Otherwise known as geometric dispersion trades, covariance swaps pay investors the mean realised variance between two variables, such as Nikkei-SPX, HSCEI-SPX and HSCEI-SX5E. The trades offer dealers the means to buy back correlation skew with a replicable payoff, and provide funds with both a yield pick-up and the opportunity to sell correlation at a premium.
UBS says correlation and volatility hedges gained traction with clients after the February selloff in global stocks. As volatility returned to the markets, UBS looked for ways to recycle its risk inventory more systematically. Large dual-corridor trades were seen on Eurostoxx 50 versus S&P 500 in order to hedge the dynamics of Korean autocallables.

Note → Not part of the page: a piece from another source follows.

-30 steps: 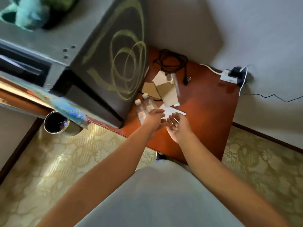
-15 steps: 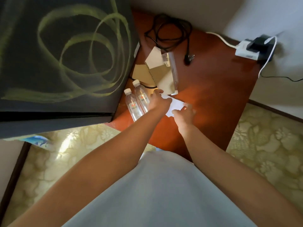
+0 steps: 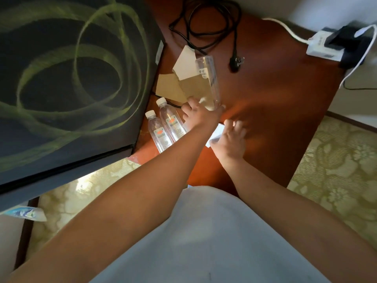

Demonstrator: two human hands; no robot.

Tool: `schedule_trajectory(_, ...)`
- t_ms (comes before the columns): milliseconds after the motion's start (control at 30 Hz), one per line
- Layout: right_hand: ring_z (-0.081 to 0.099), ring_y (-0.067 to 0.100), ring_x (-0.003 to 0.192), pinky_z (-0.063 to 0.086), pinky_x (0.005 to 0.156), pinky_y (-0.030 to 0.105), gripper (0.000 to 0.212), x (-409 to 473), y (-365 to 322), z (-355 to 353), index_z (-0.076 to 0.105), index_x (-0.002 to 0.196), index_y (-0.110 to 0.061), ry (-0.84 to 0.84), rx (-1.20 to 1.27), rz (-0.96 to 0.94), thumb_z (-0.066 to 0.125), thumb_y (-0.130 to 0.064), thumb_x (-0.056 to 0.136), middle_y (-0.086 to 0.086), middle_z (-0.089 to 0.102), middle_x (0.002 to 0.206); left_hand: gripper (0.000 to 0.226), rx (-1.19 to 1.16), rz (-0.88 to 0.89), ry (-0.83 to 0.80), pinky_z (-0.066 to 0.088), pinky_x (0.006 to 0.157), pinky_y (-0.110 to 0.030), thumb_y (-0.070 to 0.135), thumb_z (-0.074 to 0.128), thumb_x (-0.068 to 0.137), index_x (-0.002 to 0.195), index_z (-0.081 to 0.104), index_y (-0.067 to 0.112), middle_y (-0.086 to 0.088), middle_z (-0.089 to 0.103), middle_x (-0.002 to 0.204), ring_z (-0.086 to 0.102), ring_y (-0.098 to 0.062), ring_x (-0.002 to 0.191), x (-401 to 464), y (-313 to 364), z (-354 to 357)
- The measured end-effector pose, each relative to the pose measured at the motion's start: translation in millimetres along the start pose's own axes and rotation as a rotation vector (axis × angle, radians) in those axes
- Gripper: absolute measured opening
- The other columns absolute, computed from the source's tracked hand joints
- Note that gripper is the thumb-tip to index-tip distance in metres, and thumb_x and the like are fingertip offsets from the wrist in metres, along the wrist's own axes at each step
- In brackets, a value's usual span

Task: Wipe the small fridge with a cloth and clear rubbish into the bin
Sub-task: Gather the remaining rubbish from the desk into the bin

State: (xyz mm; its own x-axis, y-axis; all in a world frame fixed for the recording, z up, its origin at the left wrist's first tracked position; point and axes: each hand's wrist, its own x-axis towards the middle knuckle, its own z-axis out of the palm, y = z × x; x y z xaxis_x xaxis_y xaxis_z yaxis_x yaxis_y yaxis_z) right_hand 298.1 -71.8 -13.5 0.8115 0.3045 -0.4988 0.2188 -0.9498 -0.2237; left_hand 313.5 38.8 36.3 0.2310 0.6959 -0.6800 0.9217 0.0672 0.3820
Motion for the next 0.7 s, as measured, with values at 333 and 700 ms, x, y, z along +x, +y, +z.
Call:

This allowed dealers to reduce their vega risk as Eurostoxx 50 outperformed the S&P 500, and implied volatility on Europe’s blue-chip index began trading below that of the US stock index.
“We have improved our risk management via the application of quantitative analysis and risk transfer through co-variance and KI correlation swaps with institutional clients,” says Kotecha.
Together with the advances made in trade automation, the enhancements in risk transfer have allowed the bank to grow its structured products business. Kotecha says the growth in equity-linked structured products is clearly a product of the improvements that automation and quantitative analysis has brought to the team’s understanding of risk dynamics.
“Overall, we now have more market share with better automation and less operational risk,” he adds. “We have better risk management tools, a much better understanding of spot-vol dynamics in the market, and enhanced hedging techniques.”